Zbigniew Mikołejko twierdzi, że profesor Chazan złamał prawo, dając pierwszeństwo swojemu sumieniu przed sumieniem kobiety, która zwróciła się do niego o pomoc.
- Twarde prawo, ale prawo. Jeśli ono nie odpowiada, to nie zostaje się dyrektorem męczennikiem w państwowym szpitalu, tylko pracuje w katolickiej klinice - mówi prof. Mikołejko w rozmowie z Tokfm.

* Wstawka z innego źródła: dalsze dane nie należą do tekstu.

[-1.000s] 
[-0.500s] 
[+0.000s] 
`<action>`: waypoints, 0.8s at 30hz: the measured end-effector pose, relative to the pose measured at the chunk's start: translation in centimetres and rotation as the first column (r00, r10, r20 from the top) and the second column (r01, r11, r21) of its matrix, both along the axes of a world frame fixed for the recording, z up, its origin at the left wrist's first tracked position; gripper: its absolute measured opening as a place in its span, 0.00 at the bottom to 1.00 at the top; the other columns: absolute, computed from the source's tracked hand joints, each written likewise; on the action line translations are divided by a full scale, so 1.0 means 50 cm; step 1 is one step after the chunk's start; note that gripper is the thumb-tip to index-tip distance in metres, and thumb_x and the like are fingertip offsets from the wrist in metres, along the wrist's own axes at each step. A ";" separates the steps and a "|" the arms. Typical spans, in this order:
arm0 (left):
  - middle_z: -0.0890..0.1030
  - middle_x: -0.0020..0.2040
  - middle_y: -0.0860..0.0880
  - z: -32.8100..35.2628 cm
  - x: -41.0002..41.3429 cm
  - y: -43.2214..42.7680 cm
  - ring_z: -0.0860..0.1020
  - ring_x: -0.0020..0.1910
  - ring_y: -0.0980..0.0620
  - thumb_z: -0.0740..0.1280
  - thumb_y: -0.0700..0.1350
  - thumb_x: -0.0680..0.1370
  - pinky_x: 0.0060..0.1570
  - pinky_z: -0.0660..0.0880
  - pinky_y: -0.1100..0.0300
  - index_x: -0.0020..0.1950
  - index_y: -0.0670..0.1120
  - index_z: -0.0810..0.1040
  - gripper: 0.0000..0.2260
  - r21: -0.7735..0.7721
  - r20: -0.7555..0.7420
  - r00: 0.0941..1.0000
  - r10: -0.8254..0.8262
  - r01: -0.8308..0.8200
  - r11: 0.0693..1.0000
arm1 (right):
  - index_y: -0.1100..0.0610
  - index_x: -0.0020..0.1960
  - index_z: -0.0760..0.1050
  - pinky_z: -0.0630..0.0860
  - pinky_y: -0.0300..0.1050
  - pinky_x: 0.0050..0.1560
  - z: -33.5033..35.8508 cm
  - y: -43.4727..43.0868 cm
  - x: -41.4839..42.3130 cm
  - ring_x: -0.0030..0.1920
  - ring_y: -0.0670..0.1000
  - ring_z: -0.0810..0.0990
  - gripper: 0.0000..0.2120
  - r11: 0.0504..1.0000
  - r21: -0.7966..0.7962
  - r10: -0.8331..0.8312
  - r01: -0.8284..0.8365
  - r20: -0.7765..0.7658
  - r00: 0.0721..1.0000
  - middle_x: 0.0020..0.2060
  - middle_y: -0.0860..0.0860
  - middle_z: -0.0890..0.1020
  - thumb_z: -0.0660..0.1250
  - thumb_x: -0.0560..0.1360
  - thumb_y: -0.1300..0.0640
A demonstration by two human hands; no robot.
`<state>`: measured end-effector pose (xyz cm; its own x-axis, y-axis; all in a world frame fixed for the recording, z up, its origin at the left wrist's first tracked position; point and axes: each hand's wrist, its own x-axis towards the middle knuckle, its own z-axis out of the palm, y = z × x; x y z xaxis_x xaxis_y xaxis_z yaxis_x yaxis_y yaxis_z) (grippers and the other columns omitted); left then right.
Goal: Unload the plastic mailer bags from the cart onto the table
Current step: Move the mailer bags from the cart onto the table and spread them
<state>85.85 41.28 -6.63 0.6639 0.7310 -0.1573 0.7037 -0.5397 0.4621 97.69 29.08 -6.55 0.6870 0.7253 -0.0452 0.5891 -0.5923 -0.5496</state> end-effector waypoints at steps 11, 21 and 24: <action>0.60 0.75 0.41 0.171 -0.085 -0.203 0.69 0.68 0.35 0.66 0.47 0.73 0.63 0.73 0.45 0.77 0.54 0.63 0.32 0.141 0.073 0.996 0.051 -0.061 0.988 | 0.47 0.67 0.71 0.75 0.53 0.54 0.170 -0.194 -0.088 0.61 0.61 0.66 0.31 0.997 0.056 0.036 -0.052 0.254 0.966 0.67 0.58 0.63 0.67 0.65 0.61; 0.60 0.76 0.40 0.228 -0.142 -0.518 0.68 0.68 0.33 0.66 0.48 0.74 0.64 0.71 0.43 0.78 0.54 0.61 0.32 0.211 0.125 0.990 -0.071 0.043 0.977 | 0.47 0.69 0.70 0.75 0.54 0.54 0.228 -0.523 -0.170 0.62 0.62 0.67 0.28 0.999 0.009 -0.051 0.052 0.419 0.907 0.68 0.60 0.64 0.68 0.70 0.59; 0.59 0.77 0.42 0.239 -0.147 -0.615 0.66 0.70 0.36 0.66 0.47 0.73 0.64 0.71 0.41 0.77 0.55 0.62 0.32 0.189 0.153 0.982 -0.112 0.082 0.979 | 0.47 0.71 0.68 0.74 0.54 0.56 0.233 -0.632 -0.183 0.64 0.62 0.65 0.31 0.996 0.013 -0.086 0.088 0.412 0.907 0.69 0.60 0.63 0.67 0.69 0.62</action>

Jako przykład podaje Świadków Jehowy, którzy w życiu codziennym ponoszą konsekwencje swoich wyborów religijnych - nie mogą się poddać niektórym zabiegom medycznym, nie mogą pracować jako lekarze i służyć w wojsku.
Według prof. Mikołejki, jeśli dyrektor szpitala im. Świętej Rodziny uznawany jest przez swoich zwolenników za "męczennika za wiarę", to jest to dla niego całkiem wygodna rola.- Całkiem nieźle sobie radzi. A znaki męczeństwa są szczególne: dyrektor dużej kliniki, ulubieniec wielu mediów - ironizuje prof. Zbigniew Mikołejko.Według filozofa, w Polsce toczy się wojna kulturowa, która powinna była się odbyć w XVI wieku. - Wtedy właśnie inne kraje wyznaczały miejsce własnej cywilizacji między świeckością a wiarą - zauważa Mikołejko. Dodaje, że obecnie katoliccy fundamentaliści próbują wiele kwestii rozstrzygnąć na swoją korzyść próbując np. wpłynąć na zakaz wystawiania spektakli, stając przed teatrem z różańcami i krzyżami. Przy czym niczego nikomu nie mogą zabronić.
- Żaden szatan się nie czai, nie ma wojny z katolicyzmem. Z tego prędzej czy później coś się wyłoni - uważa prof. Mikołejko, według którego nie chodzi o jakiekolwiek sumienie, ale o władzę.